Creating the space for co-production to flourish

Written by: Marianne Brennan, Development Officer, the ALLIANCE

Marianne Brennan shares her perspective of being at the start of a co-produced project and how the unknown brings both fear and delight.

Co-production is a phrase which when I first heard it, made me question what it really meant. We sometimes get caught up in language and new ‘buzzwords’ that it took me longer than I care to admit to understand fully that co-production is about working together as equals, using our strengths to create positive change.

I’m just about to embark on my journey of co-production with a new citizen led libraries project. Together with NHS Health Scotland, we will be creating a new citizen led collaborative service model to support self management and health literacy. This new project responds to the Christie Review call for collaboration and citizen leadership across public services.

The project is about bringing together citizens, public libraries, NHS and school libraries, health and social care professionals and the third sector as equal partners in new dynamic teams within a local authority area to further strengthen support for self management and health literacy.

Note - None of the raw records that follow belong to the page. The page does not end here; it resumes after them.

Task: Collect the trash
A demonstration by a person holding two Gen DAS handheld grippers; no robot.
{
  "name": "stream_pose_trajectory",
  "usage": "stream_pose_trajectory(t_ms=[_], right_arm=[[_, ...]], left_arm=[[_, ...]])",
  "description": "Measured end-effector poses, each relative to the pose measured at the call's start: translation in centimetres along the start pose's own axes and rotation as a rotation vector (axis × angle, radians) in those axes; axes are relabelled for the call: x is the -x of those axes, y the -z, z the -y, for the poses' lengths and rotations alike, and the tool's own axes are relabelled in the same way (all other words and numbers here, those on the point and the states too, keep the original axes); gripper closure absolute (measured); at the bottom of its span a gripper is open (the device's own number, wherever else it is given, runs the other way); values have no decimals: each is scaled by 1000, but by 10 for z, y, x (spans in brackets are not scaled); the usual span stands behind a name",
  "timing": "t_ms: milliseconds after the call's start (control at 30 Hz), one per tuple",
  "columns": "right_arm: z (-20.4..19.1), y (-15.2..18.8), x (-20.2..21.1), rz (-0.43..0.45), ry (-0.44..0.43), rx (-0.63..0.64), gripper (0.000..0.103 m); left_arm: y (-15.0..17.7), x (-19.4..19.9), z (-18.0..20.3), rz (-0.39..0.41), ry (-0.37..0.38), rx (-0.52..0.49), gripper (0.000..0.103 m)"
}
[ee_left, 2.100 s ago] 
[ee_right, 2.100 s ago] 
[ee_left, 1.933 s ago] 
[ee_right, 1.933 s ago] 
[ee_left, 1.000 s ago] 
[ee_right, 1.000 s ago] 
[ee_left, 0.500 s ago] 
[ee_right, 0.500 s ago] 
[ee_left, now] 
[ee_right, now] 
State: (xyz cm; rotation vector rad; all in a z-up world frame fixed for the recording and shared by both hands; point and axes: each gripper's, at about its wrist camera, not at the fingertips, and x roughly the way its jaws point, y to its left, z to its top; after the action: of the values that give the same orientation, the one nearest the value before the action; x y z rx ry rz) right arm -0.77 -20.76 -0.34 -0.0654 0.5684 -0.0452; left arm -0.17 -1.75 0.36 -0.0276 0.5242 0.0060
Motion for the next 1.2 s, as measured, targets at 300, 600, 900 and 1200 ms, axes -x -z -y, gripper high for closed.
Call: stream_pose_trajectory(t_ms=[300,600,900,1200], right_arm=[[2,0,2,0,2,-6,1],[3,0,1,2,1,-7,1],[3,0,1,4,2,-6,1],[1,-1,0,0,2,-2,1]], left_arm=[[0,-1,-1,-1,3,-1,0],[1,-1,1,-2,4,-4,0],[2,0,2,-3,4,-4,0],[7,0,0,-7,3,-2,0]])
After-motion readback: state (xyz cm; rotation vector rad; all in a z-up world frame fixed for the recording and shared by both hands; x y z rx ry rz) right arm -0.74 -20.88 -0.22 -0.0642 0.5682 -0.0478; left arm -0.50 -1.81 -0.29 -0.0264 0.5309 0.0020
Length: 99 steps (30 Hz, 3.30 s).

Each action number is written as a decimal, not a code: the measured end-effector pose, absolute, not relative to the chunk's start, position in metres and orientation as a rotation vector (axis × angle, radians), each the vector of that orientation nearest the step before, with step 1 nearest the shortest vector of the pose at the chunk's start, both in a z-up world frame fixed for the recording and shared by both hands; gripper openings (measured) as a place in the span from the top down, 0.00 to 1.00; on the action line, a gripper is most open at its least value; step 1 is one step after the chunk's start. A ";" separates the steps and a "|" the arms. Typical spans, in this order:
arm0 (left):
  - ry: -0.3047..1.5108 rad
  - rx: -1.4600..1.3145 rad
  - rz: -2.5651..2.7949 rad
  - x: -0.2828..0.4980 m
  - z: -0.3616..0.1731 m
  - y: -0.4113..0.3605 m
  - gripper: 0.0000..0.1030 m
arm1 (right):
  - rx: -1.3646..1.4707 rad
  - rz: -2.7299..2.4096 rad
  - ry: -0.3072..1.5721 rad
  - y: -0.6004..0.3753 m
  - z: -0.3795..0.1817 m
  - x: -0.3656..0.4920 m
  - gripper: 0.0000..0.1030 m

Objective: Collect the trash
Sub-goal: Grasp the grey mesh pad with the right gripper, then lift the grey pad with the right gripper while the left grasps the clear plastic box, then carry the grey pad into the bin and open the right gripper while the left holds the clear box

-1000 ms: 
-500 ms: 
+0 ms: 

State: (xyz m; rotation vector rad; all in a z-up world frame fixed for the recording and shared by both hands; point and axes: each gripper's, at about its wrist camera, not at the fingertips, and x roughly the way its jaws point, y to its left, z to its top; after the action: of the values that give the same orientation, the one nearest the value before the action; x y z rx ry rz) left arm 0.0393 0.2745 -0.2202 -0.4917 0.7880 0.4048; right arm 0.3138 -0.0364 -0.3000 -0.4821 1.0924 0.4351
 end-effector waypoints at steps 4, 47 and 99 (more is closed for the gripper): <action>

In order for this project to be truly co-produced, I alone can’t honestly tell you what it’s going to look like at the end of two years. That to me is the beauty and what gives me the fear about co-production. I’m going to have to challenge my over thinking, planning and meeting briefs and instead look at how to create safe spaces for everyone to come together and explore ideas and possibilities. It’s important that this new project provides opportunities to look at our own strengths and work in partnership with a focus on self management and health literacy.

Does anyone else share my fear of not getting too ahead of myself? Where are the boundaries of keeping the project to plan but allowing all views to be expressed and discussed?

It’s looking set to be an interesting ride where we can learn together about how the project will work. What I believe is essential is the groundwork and relationship building which must be nurtured at the start. If we want everyone to feel valued, we need to get to know each other and develop a shared vision and understanding of the project. The values of co-production will be my guide. Sure, it might get messy but if at the end of this project we can demonstrate how we have strengthened support for self management and health literacy through co-production, then we will have been successful in creating that space where everyone was valued, listened to and felt they contributed to positive change in health and social care.